When a Russian hears the word “finift’” (enameling), he immediately thinks of Rostov. Nothing could change the old stereotype that every inhabitant of ancient Rostov worked in the enameling guild. That’s complete nonsense, of course. First of all, the best enamellists in old Rus were as a rule in Kiev, the capital city. There were also some famous artisans in Pskov, Yaroslavl, Kostroma, and Great Novgorod.

The only difference is that Rostov alone has preserved the traditional techniques of enameling since ancient times. Even today, there is a factory producing enameled work.
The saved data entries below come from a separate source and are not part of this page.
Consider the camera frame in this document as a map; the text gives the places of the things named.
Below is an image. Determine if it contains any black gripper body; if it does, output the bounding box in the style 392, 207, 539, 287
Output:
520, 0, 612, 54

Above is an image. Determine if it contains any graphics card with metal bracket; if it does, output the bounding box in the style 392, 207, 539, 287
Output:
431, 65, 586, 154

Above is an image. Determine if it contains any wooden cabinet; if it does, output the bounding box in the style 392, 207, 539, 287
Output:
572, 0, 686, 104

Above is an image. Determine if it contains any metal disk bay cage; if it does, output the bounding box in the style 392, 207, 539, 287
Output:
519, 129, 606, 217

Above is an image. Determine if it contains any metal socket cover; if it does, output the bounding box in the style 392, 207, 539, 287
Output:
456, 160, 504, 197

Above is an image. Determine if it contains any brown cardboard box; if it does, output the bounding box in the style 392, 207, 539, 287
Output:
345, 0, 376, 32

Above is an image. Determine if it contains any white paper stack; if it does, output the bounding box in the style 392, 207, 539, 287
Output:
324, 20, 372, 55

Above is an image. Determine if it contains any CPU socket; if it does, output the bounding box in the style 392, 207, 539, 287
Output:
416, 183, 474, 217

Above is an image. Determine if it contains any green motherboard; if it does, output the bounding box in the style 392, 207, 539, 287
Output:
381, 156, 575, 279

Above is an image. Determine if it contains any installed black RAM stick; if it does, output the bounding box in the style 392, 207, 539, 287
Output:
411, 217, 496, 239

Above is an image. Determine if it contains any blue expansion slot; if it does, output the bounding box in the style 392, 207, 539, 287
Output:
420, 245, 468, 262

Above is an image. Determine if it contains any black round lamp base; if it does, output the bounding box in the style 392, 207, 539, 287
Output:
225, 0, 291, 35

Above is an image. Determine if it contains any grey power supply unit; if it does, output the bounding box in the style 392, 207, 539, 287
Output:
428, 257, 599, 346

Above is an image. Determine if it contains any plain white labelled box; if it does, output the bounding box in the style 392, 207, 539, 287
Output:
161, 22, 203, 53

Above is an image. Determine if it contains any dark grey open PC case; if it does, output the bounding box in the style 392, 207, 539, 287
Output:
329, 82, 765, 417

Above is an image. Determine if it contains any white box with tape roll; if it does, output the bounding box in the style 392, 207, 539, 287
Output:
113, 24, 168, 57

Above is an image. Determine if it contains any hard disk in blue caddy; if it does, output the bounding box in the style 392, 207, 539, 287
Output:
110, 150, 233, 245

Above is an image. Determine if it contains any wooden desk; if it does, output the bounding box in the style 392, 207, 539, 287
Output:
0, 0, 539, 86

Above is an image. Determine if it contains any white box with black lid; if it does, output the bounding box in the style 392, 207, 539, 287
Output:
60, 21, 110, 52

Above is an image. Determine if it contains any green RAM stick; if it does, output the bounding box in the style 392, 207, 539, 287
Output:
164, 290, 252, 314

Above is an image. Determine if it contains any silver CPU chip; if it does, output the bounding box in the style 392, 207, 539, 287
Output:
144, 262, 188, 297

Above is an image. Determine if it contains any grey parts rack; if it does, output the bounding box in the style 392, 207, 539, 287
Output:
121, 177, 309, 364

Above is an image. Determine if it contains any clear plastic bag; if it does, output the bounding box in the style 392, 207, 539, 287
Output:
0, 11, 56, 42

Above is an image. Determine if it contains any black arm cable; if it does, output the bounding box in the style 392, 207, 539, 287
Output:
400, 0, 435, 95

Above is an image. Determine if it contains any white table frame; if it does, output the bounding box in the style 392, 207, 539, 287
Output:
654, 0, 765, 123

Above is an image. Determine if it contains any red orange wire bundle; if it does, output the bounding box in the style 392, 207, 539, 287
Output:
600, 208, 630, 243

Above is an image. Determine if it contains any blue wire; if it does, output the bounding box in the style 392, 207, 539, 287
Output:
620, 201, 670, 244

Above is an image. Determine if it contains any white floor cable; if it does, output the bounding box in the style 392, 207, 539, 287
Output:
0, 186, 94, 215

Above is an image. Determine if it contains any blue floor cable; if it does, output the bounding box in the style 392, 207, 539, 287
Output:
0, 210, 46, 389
Perhaps for this reason alone, tourists still visit Rostov exclusively to see enameled boxes.


The industrious muzhik from Yaroslavl is an image that we even find in Gogol. From the times of Rus, Yaroslavians were known as people who were never apathetic, lazy, or prone to tiredness. Instead, they’re known to be active to a manic degree. This may have something to do with the odd tradition that Yaroslav is a city of buried treasure.

Apparently, wherever you turn, you see someone uncovering a jewelry box or trying to break into an ancient chest of drawers. Perhaps a little more seriously, Yaroslavians have long been known as “chicks of the cuckoo.” In other words, they’re more than usually capable of leaving their homeland without much regret. This quality has a clear historical origin.

Yaroslav was built on the crossroads of ancient roads—a path used by merchants from Scandinavia all the way to the Arab lands. From the middle of the 16th century, Yarsolavl became the most important center for trade in all of Rus. This constant movement often inspired young Yaroslavians to try out their luck in foreign lands.

True or not, such stereotypes make for fascinating stories. For myself, the “myth” of the boisterous Novgorodian comes to life in my third novel, The Heart of the World, in a semi-fictionalized setting of the Veche that goes fabulously wrong for all concerned.